> _Problem to work on_
Exact repetition, please: start with the line where "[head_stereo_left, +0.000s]" appears and stop after the final line of the records.
---
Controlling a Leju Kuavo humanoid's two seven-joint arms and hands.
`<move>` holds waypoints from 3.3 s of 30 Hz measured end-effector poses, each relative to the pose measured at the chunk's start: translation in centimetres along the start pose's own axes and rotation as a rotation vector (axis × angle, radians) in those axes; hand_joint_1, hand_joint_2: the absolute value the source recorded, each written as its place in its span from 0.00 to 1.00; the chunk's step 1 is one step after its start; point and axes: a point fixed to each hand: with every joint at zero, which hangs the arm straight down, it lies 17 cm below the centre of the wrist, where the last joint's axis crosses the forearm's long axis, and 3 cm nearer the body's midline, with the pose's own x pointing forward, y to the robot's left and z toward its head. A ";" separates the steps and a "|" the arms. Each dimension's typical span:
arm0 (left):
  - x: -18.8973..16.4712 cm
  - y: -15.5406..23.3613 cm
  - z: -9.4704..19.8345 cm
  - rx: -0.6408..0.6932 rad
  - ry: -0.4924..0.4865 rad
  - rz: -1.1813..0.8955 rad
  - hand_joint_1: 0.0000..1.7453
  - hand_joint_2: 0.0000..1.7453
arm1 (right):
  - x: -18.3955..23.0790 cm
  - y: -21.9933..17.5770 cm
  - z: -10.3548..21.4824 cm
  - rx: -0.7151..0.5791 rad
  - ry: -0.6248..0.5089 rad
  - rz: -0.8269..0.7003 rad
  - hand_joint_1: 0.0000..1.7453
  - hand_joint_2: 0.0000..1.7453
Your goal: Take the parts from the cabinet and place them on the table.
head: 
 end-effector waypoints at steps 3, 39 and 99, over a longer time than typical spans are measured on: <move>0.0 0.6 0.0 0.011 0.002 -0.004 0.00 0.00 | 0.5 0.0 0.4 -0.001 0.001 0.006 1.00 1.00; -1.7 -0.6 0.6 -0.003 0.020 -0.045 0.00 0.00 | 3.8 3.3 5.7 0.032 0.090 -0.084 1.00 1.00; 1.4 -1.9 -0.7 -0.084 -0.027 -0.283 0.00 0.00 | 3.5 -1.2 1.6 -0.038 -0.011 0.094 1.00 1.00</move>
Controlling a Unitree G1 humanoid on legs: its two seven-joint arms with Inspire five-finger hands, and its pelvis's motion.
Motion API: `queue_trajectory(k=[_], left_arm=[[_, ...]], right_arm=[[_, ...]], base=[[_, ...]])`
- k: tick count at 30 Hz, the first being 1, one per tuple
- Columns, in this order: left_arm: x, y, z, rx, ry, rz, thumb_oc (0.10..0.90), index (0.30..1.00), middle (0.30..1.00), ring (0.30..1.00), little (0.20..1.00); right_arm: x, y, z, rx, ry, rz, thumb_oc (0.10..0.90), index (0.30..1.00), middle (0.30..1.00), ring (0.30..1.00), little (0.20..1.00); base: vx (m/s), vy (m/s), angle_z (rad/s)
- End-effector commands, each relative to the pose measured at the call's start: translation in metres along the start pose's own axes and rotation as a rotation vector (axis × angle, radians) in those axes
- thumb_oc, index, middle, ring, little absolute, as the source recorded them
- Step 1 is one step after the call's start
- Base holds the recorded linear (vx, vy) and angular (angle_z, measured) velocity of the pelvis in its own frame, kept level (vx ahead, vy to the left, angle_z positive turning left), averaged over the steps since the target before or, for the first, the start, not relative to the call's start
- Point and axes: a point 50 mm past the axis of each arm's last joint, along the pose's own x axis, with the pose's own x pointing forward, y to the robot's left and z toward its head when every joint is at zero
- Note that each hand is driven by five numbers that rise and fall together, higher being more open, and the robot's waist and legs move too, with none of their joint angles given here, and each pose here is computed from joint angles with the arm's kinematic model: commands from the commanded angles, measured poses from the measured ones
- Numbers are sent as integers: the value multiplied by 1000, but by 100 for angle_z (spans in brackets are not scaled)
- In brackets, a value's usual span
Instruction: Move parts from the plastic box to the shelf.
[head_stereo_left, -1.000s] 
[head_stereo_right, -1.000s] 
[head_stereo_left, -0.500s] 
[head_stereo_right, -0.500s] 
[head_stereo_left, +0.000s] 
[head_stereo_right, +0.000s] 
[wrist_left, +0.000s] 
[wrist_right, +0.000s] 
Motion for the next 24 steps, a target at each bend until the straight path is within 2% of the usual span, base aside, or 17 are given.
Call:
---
> _Result of this task_
[head_stereo_left, +0.000s] 
[head_stereo_right, +0.000s] 
[wrist_left, +0.000s] 
[wrist_right, +0.000s] 
Motion for the next 24 steps, a target at each bend until the straight path is within 2% of the usual span, base aside, or 17 are given.
Call:

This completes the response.